This petition was submitted during the 2015-2017 parliament
Petition Legalise cannabis use for adults over 21 years of age..
6 plants/18 seedlings/24 oz useable cannabis per adult.Allow extracts,medibles,topicals to be sold in licensed dispensaries,after being tested in accredited testing facilities.No restrictions of THC content.End prohibition and the failed war on drugs.We're not going away.
More details
Psychotic illness is genetic in nature,not caused by cannabis,as per University of Toronto/Harvard Medical School and is,in fact,treated successfully with cannabis.Cannabis is used as an exit drug to treat alcoholism.Hebrew University in Jerusalem.Raphael Mechoulam, Ph.D of Hebrew University.Colorado,Washington,Oregon,Alaska, Washington DC,et al.The Lancet.JAMA. National Geographic. Dravet Syndrome. Lennox-Gastault Syndrome. Fibromyalgia. Crohn's.MND.MS.Anxiety.Depression.We're not going away.

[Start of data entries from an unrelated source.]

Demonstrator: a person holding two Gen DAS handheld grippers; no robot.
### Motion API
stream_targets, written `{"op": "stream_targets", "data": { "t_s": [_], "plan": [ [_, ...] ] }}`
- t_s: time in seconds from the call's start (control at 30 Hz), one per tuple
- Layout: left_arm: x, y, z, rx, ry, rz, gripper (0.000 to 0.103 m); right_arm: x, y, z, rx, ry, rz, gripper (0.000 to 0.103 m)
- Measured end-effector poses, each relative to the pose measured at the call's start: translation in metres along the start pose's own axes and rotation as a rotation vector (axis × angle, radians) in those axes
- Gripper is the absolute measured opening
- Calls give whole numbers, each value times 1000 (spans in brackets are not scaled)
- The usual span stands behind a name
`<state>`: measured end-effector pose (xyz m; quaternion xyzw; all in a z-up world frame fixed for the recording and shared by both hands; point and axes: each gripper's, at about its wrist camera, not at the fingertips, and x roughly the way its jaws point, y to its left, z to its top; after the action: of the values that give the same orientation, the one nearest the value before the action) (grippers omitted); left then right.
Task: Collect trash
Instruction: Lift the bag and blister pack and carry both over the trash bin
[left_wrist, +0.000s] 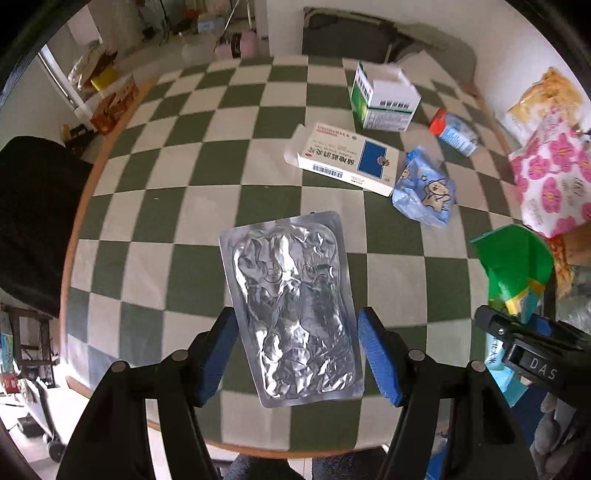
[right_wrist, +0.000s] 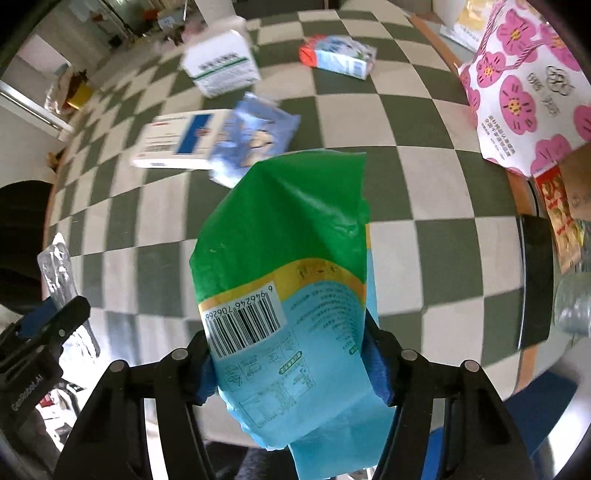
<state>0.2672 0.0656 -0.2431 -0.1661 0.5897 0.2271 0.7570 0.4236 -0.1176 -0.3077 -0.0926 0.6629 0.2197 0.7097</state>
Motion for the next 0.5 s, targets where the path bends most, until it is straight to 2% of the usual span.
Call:
{"op": "stream_targets", "data": {
  "t_s": [0.17, 0.3, 0.4, 0.5],
  "plan": [
    [-29, 37, -43, 26, -57, -43, 64, -44, 48, -53, 28, -58, 34, 65],
    [-48, 64, -90, 58, -72, -84, 64, -56, 83, -125, 82, -97, 52, 65],
    [-54, 82, -129, 92, -59, -90, 64, -60, 95, -177, 136, -96, 70, 65],
    [-49, 100, -165, 103, -10, -108, 64, -54, 105, -234, 186, -56, 84, 65]
  ]
}}
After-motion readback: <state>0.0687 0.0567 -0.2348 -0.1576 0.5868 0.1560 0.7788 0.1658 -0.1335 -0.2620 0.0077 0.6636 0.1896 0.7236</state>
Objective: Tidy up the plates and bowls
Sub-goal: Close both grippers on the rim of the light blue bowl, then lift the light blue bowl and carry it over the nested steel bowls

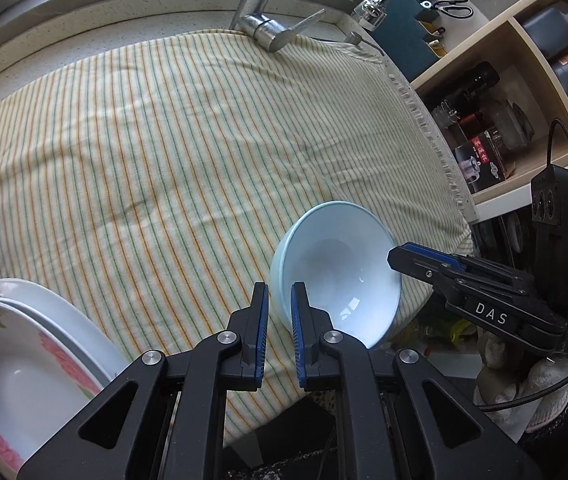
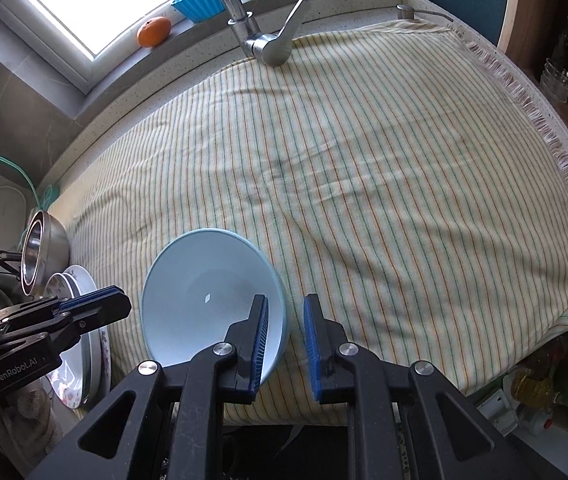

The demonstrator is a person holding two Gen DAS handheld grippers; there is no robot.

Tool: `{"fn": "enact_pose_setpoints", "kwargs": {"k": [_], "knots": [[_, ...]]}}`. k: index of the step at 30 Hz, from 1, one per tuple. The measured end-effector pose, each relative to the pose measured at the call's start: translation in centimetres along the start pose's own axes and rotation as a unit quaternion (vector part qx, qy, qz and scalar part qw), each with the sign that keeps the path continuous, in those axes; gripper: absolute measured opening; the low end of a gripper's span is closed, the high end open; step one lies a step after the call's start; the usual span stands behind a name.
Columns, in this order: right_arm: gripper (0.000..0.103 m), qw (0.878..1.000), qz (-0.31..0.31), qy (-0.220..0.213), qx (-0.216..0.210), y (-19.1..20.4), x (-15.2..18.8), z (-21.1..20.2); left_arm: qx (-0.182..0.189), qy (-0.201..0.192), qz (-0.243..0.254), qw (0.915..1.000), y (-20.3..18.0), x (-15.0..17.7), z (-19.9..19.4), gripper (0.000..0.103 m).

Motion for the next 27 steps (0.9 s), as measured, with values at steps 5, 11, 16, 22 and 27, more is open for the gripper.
{"fn": "enact_pose_setpoints", "kwargs": {"k": [5, 11, 16, 22, 27], "knots": [[0.017, 1.0, 0.004, 0.011, -0.004, 0.0, 0.3, 0.8, 0.004, 0.008, -0.005, 0.9999, 0.1, 0.0, 0.8, 0.01], [0.017, 1.0, 0.007, 0.02, -0.004, -0.1, 0.5, 1.2, 0.004, 0.015, -0.007, 0.9999, 0.1, 0.1, 1.5, 0.01], [0.016, 1.0, 0.014, 0.027, -0.006, -0.4, 0.6, 1.5, 0.003, 0.017, -0.004, 0.9998, -0.1, 0.0, 1.9, 0.01], [0.012, 1.0, 0.007, 0.028, -0.007, 0.0, 0.5, 1.6, 0.003, 0.017, -0.005, 0.9998, -0.1, -0.1, 2.3, 0.01], [0.01, 1.0, -0.001, 0.028, -0.005, 0.5, 0.6, 1.6, -0.001, 0.011, -0.002, 0.9999, -0.3, -0.2, 2.2, 0.009]]}}
Point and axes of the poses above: each gripper's, at about its wrist camera, not at the fingertips, and z roughly the way its jaws point, y to its left, x to its underside, the point moved 8 cm from there along z, roughly the way its jaws point, and after that the axes turned 3 degrees about -x, right-handed, at the moved point
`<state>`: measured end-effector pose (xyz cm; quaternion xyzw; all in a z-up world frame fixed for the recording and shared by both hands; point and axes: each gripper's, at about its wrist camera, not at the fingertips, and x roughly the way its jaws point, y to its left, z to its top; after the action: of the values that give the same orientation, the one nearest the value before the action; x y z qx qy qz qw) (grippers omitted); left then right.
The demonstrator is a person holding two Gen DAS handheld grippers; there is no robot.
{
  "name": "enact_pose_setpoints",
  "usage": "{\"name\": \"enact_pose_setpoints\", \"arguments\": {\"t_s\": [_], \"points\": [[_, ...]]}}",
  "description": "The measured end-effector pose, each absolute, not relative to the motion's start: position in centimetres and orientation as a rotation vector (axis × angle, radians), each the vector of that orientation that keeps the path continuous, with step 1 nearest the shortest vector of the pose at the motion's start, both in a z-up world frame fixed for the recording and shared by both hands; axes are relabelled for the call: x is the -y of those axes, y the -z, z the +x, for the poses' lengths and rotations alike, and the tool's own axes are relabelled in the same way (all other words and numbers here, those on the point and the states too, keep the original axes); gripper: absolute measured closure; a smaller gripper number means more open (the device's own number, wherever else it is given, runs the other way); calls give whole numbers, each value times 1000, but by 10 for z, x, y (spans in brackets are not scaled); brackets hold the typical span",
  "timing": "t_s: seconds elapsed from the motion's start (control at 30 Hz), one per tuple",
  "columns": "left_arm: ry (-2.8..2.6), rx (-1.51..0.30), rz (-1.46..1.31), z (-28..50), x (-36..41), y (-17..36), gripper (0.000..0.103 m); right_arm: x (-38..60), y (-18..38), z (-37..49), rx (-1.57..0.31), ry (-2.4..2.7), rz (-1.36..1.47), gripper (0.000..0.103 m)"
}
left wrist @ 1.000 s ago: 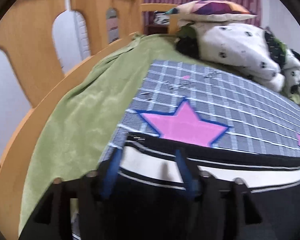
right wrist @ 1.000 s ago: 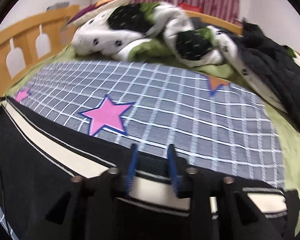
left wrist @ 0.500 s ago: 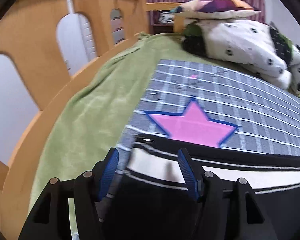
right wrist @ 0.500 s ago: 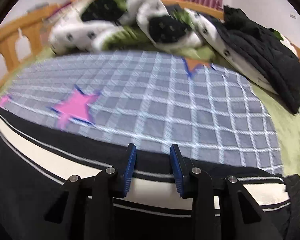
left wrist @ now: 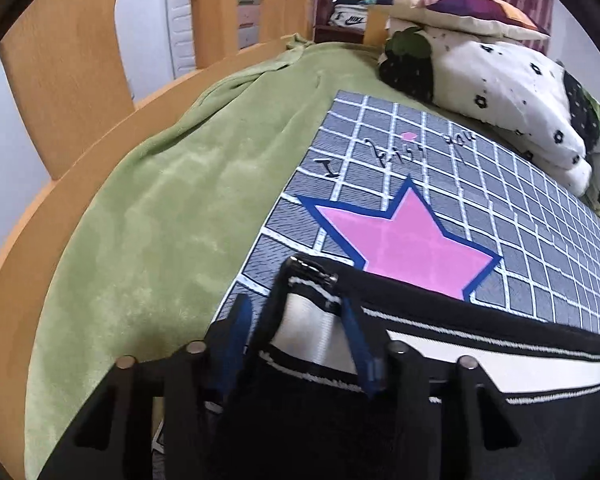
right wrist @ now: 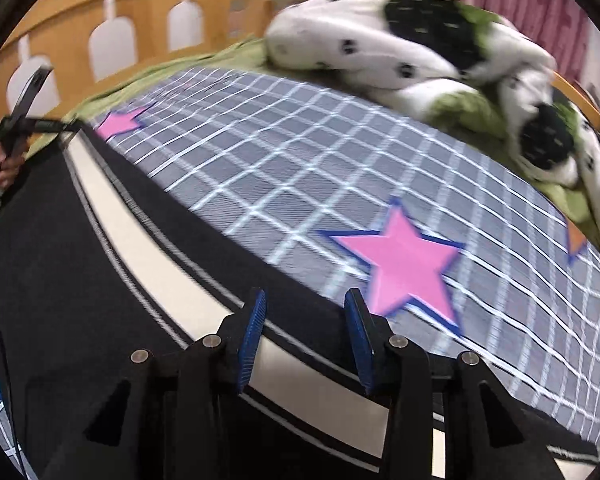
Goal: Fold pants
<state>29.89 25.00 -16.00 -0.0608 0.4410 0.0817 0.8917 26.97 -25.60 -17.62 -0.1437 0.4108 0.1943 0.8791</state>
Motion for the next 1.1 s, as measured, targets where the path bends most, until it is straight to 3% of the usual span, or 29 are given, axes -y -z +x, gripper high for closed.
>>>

This petition is closed This petition ran for 6 months
Government responded
This response was given on 23 August 2016
The Government has no intention of legalising cannabis. Cannabis has the capacity to damage people’s mental and physical health, and harms both individuals and communities.
Read the response in full
The evidence from the Government’s independent experts, the Advisory Council on the Misuse of Drugs, is that the use of cannabis is a “significant public health issue and can unquestionably cause harm to individuals and society”. Legalising it would not prevent the crime associated with its production and supply, nor prevent the associated harms to users, their families and wider society.
Legalisation would wrongly signal that cannabis use is without risk, particularly among those who do not use drugs. It is vital that we prevent people, especially young people, from using drugs in the first place and intervene early with those who do start to develop problems. Making cannabis legal would be counter-productive to this action.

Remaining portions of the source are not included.